Cuando le llevo el desayuno a Clara en una bandeja, la encuentro casi acuclillada en el sofá, como si gritara, pero no la escucho claramente. Suelto la bandeja y corro donde ella. Los platos al quebrarse suenan distorsionados. Llevo las manos a mis orejas mientras Clara mueve los labios, llorando. Me veo las manos y hay sangre en mis dedos. El mismo grito de anoche suena más fuerte, intenso, y veo la sangre correr entre las piernas de Clara, sus manos manchadas de rojo. Corro a llevarla al hospital. Manejo mal, no coordino los movimientos y estamos a punto de chocarnos varias veces. Ella se retuerce en la silla, intentando sostener su barriga entre sus manos, pero la sangre corre e inunda los muebles del auto. Está sudando, gesticulando, pero no reconozco las palabras. Clara me mira los oídos. Y el grito de la mujer suena más intenso. Un vidrio se parte. Freno en seco. Un pájaro se estrella contra nosotros.
Corro con ella entre los brazos cubriéndome de sangre y a punto de caerme. Clara vomita y está pálida, más de lo que nunca vi a la vecina, con ojeras muy profundas.
Los médicos intentan comunicarse, me la quitan de las manos.
—...coopere… varias semanas… encargamos… —ella grita, yo intento correr detrás de ellos pero me tropiezo y pierdo la consciencia.
Despierto en una cama blanca, en un cuarto blanco. La luz brilla intensa encima, y hace frío. Tengo un catéter clavado en el brazo.

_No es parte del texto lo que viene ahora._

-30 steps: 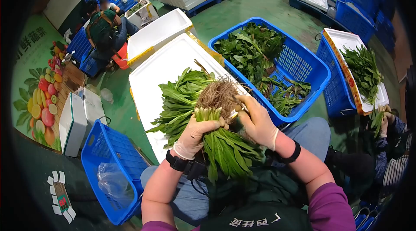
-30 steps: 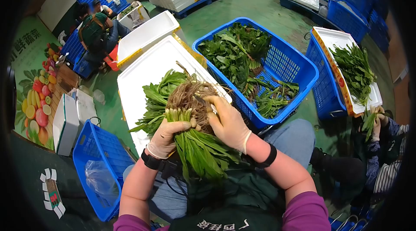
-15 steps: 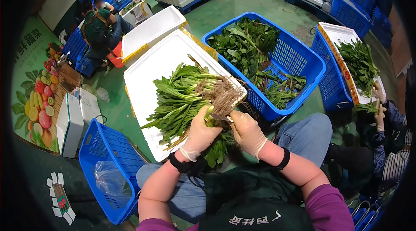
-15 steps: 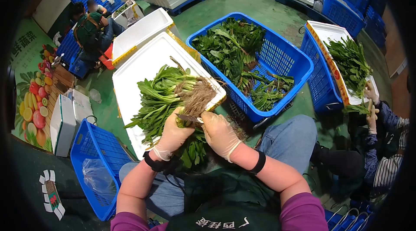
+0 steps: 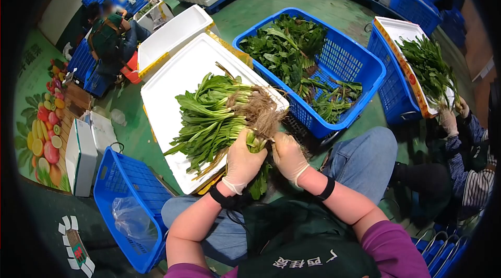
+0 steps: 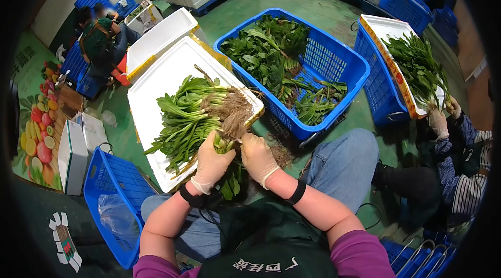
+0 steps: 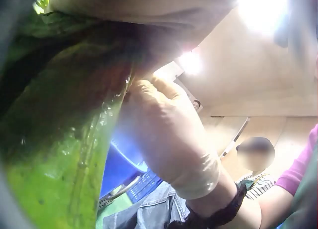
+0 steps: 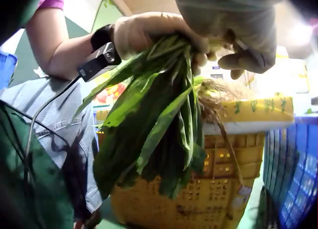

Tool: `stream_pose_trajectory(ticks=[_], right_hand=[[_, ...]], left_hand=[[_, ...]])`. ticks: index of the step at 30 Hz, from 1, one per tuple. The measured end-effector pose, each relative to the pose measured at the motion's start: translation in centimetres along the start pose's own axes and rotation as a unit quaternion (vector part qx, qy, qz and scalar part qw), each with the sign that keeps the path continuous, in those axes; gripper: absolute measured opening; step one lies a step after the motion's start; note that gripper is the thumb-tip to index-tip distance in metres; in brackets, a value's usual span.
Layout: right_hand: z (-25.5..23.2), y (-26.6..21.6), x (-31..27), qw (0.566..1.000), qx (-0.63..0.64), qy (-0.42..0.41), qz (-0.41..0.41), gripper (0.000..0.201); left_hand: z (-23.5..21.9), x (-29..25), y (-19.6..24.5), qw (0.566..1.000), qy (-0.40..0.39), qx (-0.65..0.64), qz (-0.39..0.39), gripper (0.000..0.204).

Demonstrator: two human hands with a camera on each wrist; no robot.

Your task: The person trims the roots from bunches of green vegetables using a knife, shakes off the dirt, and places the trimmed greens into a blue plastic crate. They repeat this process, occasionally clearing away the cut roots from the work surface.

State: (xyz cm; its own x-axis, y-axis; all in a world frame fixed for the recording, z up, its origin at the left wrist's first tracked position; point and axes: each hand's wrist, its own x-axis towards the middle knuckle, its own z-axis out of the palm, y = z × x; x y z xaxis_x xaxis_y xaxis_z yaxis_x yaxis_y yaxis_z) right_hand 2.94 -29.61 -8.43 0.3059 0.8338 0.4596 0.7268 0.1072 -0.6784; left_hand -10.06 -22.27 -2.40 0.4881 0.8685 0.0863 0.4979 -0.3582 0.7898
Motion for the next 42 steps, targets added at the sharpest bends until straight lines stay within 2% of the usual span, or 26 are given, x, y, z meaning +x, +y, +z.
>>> stream_pose_trajectory(ticks=[5, 8, 11, 13, 14, 15, 16, 17, 18, 20, 21, 22, 23, 25, 28, 31, 34, 37, 39, 40, 41, 42], right_hand=[[0.3, 1.1, -0.8, 1.0, 0.012, -0.009, 0.017, 0.021], [0.4, 1.5, -1.4, 0.998, 0.066, 0.014, -0.012, 0.022], [1.5, 3.4, -3.3, 0.998, 0.027, -0.023, 0.046, 0.02], [3.4, 6.4, -5.2, 0.961, 0.116, -0.074, 0.239, 0.02], [2.8, 6.7, -5.5, 0.982, 0.051, -0.098, 0.155, 0.023], [2.8, 6.6, -5.7, 0.981, 0.052, -0.097, 0.158, 0.023], [2.5, 6.5, -5.8, 0.966, 0.12, -0.096, 0.208, 0.025], [1.5, 5.5, -5.3, 0.944, 0.186, -0.095, 0.256, 0.026], [0.7, 4.3, -4.8, 0.87, 0.255, -0.157, 0.392, 0.034], [0.0, 3.2, -4.4, 0.878, 0.255, -0.165, 0.369, 0.039], [-0.9, 1.9, -3.7, 0.886, 0.257, -0.168, 0.349, 0.044], [-2.4, 0.4, -3.2, 0.912, 0.218, -0.164, 0.306, 0.051], [-3.1, -0.7, -2.8, 0.912, 0.219, -0.164, 0.305, 0.051], [-3.9, -2.3, -2.2, 0.956, 0.233, -0.082, 0.157, 0.052], [-3.9, -2.0, -2.2, 0.944, 0.275, -0.09, 0.161, 0.051], [-4.1, -1.7, -1.9, 0.941, 0.273, -0.101, 0.171, 0.05], [-4.3, -1.2, -1.6, 0.937, 0.302, -0.102, 0.145, 0.048], [-4.0, -0.9, -1.4, 0.916, 0.367, -0.103, 0.124, 0.046], [-4.0, -1.5, -0.7, 0.869, 0.473, -0.094, 0.114, 0.043], [-3.7, -1.1, -0.7, 0.893, 0.432, -0.089, 0.089, 0.042], [-3.0, -0.7, -1.3, 0.921, 0.376, -0.078, 0.07, 0.042], [-2.8, -0.1, -1.5, 0.938, 0.337, -0.077, 0.03, 0.042]], left_hand=[[0.4, -0.7, -0.1, 0.999, 0.006, -0.008, 0.032, 0.034], [0.5, -0.8, -0.1, 0.999, -0.014, -0.042, 0.029, 0.034], [0.3, -1.6, 0.8, 0.995, -0.052, -0.082, 0.031, 0.035], [-0.1, -2.2, 1.4, 0.993, -0.073, -0.087, 0.04, 0.035], [-0.3, -2.4, 1.5, 0.985, -0.09, -0.144, 0.016, 0.036], [-0.5, -2.5, 1.5, 0.974, -0.105, -0.201, -0.009, 0.037], [-0.7, -2.4, 1.4, 0.962, -0.124, -0.243, -0.011, 0.04], [-0.9, -2.1, 1.3, 0.962, -0.122, -0.245, -0.011, 0.04], [-1.0, -2.0, 1.2, 0.949, -0.126, -0.286, -0.034, 0.038], [-1.2, -1.9, 0.5, 0.923, -0.129, -0.355, -0.075, 0.037], [-1.3, -1.7, 0.0, 0.924, -0.127, -0.353, -0.074, 0.037], [-1.4, -1.6, -0.5, 0.916, -0.136, -0.368, -0.084, 0.039], [-1.5, -1.4, -1.0, 0.908, -0.145, -0.383, -0.093, 0.041], [-1.6, -1.2, -1.2, 0.909, -0.155, -0.374, -0.098, 0.04], [-1.6, -1.0, -0.2, 0.93, -0.166, -0.326, -0.044, 0.042], [-1.3, -1.0, -0.1, 0.924, -0.195, -0.324, -0.05, 0.048], [-1.2, -0.8, 0.0, 0.912, -0.219, -0.343, -0.052, 0.05], [-1.7, -0.9, -0.6, 0.918, -0.228, -0.319, -0.062, 0.051], [-1.7, -1.0, -1.4, 0.916, -0.214, -0.331, -0.081, 0.053], [-2.0, -1.0, -0.2, 0.923, -0.214, -0.311, -0.074, 0.054], [-2.0, -1.2, 0.8, 0.913, -0.208, -0.341, -0.084, 0.054], [-1.5, -1.0, -0.8, 0.904, -0.215, -0.355, -0.103, 0.055]])
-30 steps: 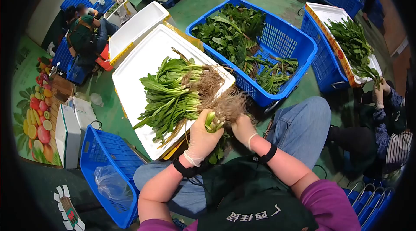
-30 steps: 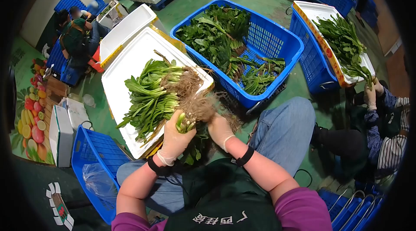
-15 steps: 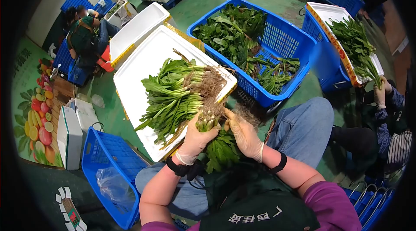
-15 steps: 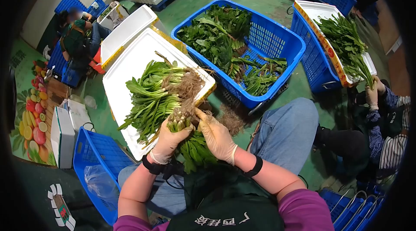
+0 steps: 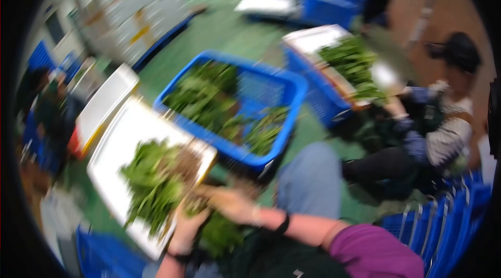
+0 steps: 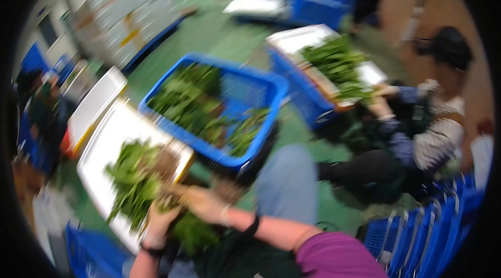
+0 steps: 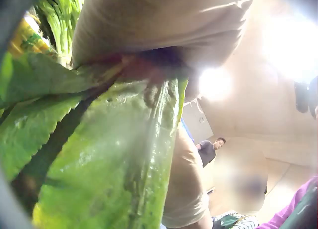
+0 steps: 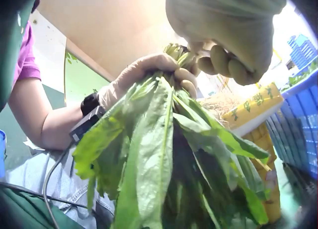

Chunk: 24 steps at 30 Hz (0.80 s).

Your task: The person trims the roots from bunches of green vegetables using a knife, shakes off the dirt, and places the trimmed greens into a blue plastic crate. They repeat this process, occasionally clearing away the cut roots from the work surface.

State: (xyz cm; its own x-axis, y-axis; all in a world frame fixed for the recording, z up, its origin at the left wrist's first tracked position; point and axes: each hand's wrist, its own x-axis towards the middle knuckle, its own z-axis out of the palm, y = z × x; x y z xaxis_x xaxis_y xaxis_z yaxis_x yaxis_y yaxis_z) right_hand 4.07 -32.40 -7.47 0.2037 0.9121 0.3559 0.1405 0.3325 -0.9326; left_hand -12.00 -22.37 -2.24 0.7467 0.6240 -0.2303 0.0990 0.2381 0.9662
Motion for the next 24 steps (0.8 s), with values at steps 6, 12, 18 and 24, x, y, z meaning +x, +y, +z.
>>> stream_pose_trajectory(ticks=[6, 12, 18, 24], right_hand=[[-3.0, 4.8, 0.4, 0.982, -0.051, 0.009, 0.18, 0.051], [-1.9, 5.5, 0.9, 0.936, 0.267, -0.043, 0.227, 0.053], [-0.3, 5.1, 1.2, 0.924, 0.322, -0.143, 0.151, 0.055], [-1.0, 2.0, 1.0, 0.945, 0.243, -0.125, 0.179, 0.049]], left_hand=[[1.0, -1.9, 2.7, 1.0, 0.028, 0.008, -0.012, 0.046], [1.1, -1.7, 3.9, 0.998, 0.028, 0.001, -0.05, 0.046], [0.2, -1.5, 1.1, 0.996, -0.038, -0.002, -0.078, 0.019], [0.6, -1.4, 1.2, 0.995, -0.044, 0.029, -0.09, 0.021]])
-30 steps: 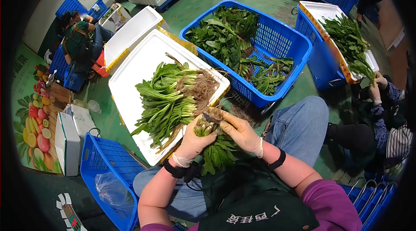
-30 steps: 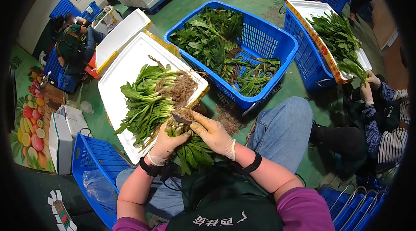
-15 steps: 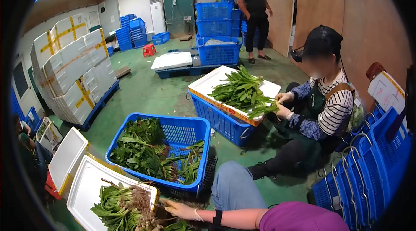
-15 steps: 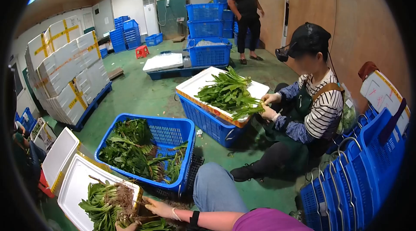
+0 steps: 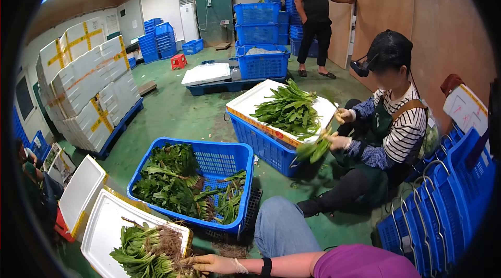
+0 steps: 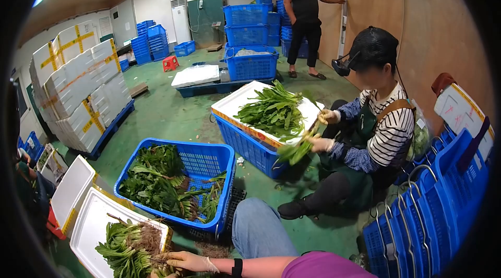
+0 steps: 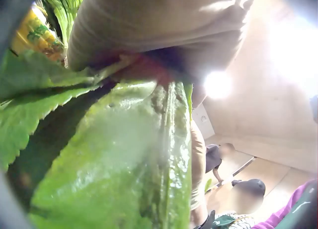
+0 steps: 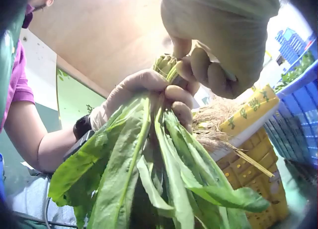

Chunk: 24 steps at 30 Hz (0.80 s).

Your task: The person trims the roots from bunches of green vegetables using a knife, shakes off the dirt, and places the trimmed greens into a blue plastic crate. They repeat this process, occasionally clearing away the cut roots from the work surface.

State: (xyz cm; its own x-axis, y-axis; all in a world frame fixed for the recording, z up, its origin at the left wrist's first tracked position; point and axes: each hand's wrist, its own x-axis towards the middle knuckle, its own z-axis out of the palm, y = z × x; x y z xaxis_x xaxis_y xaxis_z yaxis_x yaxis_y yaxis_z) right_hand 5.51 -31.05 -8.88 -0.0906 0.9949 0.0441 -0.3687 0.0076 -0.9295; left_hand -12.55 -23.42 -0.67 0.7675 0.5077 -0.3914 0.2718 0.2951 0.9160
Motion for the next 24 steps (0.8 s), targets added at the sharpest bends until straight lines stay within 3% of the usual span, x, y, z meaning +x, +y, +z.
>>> stream_pose_trajectory(ticks=[1, 3, 7, 9, 11, 13, 17, 19, 23, 24], right_hand=[[-0.2, 0.7, 0.3, 1.0, 0.001, 0.002, -0.001, 0.049], [-0.4, 1.8, 1.0, 0.996, -0.031, 0.025, -0.082, 0.048], [0.0, 0.5, 0.2, 0.992, -0.065, 0.059, -0.092, 0.045], [-0.6, 0.7, 0.1, 0.966, -0.215, 0.144, 0.007, 0.042], [-2.3, 2.6, 1.0, 0.966, -0.167, 0.197, -0.032, 0.042], [-2.1, 1.7, 0.4, 0.964, -0.152, 0.213, 0.042, 0.043], [-2.3, 3.2, 1.5, 0.978, -0.085, 0.189, -0.02, 0.044], [-2.0, 2.7, 1.3, 0.985, -0.024, 0.161, 0.05, 0.045], [-1.4, 3.1, 1.6, 0.985, -0.026, 0.172, 0.018, 0.045], [-1.7, 3.5, 1.4, 0.98, -0.059, 0.187, -0.03, 0.045]], left_hand=[[0.3, -0.1, 0.4, 1.0, 0.005, -0.008, -0.006, 0.022], [0.5, -0.1, 0.6, 1.0, 0.008, -0.014, -0.013, 0.023], [1.2, -0.3, 1.5, 0.999, 0.036, -0.035, 0.002, 0.028], [1.4, -0.7, 2.3, 0.998, 0.052, -0.043, -0.008, 0.032], [0.9, -0.9, 3.0, 0.993, 0.056, 0.016, 0.102, 0.038], [0.5, -1.3, 4.0, 0.994, 0.068, -0.017, 0.086, 0.047], [0.1, -1.8, 4.4, 0.99, 0.045, -0.102, 0.089, 0.055], [-0.3, -1.4, 3.9, 0.988, -0.016, -0.152, 0.032, 0.056], [-0.1, 0.4, 4.3, 0.99, -0.044, -0.113, 0.067, 0.053], [0.2, 0.3, 4.3, 0.991, -0.036, -0.107, 0.073, 0.052]])
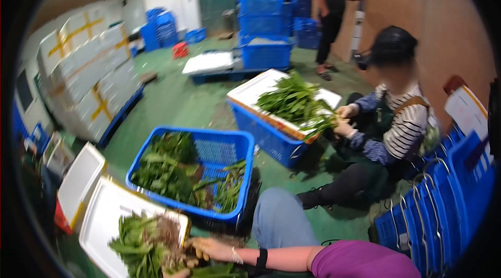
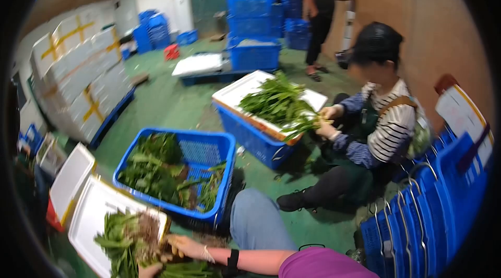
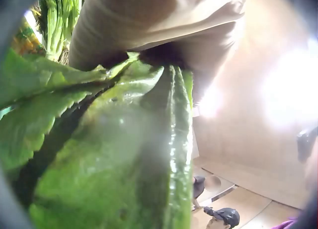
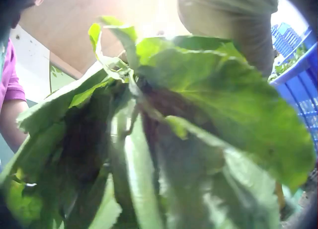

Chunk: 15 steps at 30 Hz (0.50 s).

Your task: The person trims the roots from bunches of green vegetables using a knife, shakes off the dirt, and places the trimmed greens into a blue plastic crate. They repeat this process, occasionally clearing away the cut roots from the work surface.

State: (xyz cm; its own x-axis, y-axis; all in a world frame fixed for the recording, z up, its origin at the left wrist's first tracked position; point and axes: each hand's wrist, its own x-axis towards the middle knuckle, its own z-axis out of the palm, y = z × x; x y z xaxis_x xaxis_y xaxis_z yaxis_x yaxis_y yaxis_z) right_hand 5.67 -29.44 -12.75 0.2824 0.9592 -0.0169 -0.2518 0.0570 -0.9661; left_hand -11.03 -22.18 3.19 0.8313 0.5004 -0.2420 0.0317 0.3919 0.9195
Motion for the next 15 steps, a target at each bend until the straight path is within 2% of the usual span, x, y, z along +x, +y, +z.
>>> stream_pose_trajectory(ticks=[1, 2, 3, 4, 5, 7, 8, 9, 12, 14, 15], right_hand=[[0.1, -0.4, -0.3, 0.999, -0.017, 0.0, -0.042, 0.045], [-0.1, -2.4, -0.9, 0.999, 0.013, -0.025, -0.019, 0.041], [0.2, -4.1, -1.6, 0.997, -0.013, -0.005, -0.081, 0.038], [-0.2, -2.8, -1.4, 0.984, -0.152, 0.009, -0.09, 0.031], [0.2, -3.8, -1.6, 1.0, 0.001, 0.03, 0.003, 0.031], [0.4, -5.9, -2.3, 0.997, 0.025, 0.04, 0.06, 0.041], [0.4, -6.6, -2.5, 0.996, 0.016, 0.037, 0.074, 0.042], [0.2, -7.2, -2.8, 0.997, 0.033, 0.007, 0.069, 0.043], [0.8, -8.7, -3.0, 0.998, 0.016, -0.014, 0.061, 0.044], [1.1, -9.4, -3.3, 0.995, 0.059, -0.063, 0.043, 0.044], [1.4, -9.8, -3.5, 0.995, 0.062, -0.062, 0.046, 0.044]], left_hand=[[0.0, -1.1, -0.3, 1.0, 0.028, 0.003, 0.004, 0.051], [0.0, -0.7, -1.0, 1.0, 0.007, 0.003, 0.014, 0.047], [-0.4, -0.6, -0.7, 1.0, 0.0, 0.001, 0.017, 0.043], [0.9, -1.7, 1.4, 0.992, -0.01, 0.12, 0.026, 0.041], [-0.4, -1.6, -0.3, 0.997, 0.021, -0.055, -0.053, 0.04], [-1.8, -0.4, -2.6, 0.999, 0.014, -0.038, 0.002, 0.042], [-2.3, -0.4, -2.8, 0.999, 0.02, -0.033, -0.004, 0.044], [-2.4, -0.3, -2.8, 0.999, 0.018, -0.028, -0.012, 0.046], [-2.9, 0.0, -3.0, 1.0, 0.016, -0.015, -0.009, 0.047], [-2.7, 0.2, -3.0, 1.0, 0.022, -0.003, -0.013, 0.046], [-2.8, 0.3, -3.0, 1.0, 0.023, -0.004, -0.017, 0.046]])
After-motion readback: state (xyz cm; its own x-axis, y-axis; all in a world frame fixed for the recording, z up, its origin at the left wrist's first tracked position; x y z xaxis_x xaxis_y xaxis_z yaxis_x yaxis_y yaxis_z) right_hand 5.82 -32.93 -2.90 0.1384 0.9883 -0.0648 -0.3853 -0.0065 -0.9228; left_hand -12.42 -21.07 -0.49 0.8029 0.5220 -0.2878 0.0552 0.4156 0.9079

Hay enfermeras manipulando cosas, moviéndose con velocidad y yo me incorporo de forma abrupta y les pregunto por Clara.
—¿Dónde…?
—...calmado… quieto…
Arranco el catéter, me pongo de pie y las esquivo. Corro por los pasillos del hospital hacia la sala de partos esquivando las manos enguantadas de médicos o enfermeros, las camillas y sillas de ruedas, o empujando al que se me atraviese. Recorro pasillos de urgencias, el área quirúrgica. Hay un montón de camillas, herramientas, lámparas y pinzas. Al final encuentro la sala, me asomo por la puerta. La sábana de Clara está toda manchada, y ella les habla a las enfermeras, pero no la miran. Manipulan una aguja con brusquedad. El médico tiene movimientos desordenados, se inclina sobre ella con los guantes sucios y presiona su vientre. Clara llora y se arquea. Golpeo la puerta, intento abrirla, pero el personal médico me aleja. No puedo escucharlos y no me dejan verla a ella ni a Saúl. Pero en todos los espejos está la vecina quieta, sin parar de sangrar, detrás de mí.